Where the model gets complicated
Leases have lost ground to solar loans in most US markets since 2020, for two reasons. First, as loan products became cheaper and more widely available, the math started to favor ownership, because the homeowner keeps the ITC and the depreciating-to-zero monthly-payment structure builds equity. Second, leases create complications at home sale, some buyers refuse to assume the lease, and a forced buyout right before listing can wipe out months of planning.
Leases still make sense for homeowners who do not have enough tax liability to use the ITC and who want a predictable monthly payment without taking on debt. A rep who reflexively recommends a loan over a lease without checking the customer's tax position is giving bad advice to a subset of customers.
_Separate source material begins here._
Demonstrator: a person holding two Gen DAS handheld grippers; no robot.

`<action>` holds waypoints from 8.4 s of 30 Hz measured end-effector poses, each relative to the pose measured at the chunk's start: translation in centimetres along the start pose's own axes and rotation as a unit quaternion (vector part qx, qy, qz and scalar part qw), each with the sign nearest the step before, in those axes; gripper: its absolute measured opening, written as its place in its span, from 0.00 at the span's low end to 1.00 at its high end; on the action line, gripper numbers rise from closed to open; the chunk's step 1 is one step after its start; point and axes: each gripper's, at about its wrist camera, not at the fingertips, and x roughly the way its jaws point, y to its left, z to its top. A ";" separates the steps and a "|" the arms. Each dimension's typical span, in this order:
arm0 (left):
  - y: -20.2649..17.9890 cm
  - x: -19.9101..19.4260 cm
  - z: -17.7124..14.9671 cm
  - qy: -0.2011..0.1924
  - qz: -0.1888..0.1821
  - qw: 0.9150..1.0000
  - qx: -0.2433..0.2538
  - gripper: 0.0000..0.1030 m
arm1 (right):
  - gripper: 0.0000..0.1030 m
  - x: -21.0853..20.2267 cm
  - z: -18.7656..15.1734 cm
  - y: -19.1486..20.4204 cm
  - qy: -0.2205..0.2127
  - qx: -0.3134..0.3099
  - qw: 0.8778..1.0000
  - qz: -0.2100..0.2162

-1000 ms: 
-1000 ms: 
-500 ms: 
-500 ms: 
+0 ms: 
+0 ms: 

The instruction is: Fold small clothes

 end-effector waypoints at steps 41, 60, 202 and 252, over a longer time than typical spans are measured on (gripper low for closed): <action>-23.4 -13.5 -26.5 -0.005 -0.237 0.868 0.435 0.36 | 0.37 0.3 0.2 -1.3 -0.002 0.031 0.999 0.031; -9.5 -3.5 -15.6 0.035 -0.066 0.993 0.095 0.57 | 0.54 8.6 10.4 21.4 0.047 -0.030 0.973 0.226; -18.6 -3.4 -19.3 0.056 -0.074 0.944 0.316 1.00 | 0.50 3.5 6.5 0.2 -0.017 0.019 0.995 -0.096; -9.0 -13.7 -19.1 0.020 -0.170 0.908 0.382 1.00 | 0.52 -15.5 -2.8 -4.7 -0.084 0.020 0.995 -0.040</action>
Why it matters for solar installers
Installers that sell only leases, or only loans, leave money on the table. The real skill is knowing which customer wants which structure and presenting the right one first. SolarVis models lease, loan, cash, and PPA side by side inside the proposal, so the rep can let the customer's own math point at the answer.
Common questions
- How is a solar lease different from a PPA?
- A lease charges a fixed monthly payment for hardware usage, a PPA charges per kWh of actual production. Under a lease, the customer's payment does not change if the system underperforms, which shifts production risk to the customer. Under a PPA, the customer only pays when the system generates, which shifts production risk to the owner.
- Does the customer get the tax credit on a leased system?
- No. The third-party owner claims the Investment Tax Credit, depreciation, and any state incentives, because they legally own the system. The customer benefits indirectly through a lower monthly payment that reflects the financier having monetized those incentives.
- Can a customer buy out the lease and own the system?
- Most leases include buyout options at year 5, 10, or end of term, priced at fair market value. Some newer agreements offer fixed buyout schedules. Customers buying the system out after the tax benefits have been claimed need to verify the price is not above the market for an equivalent used system.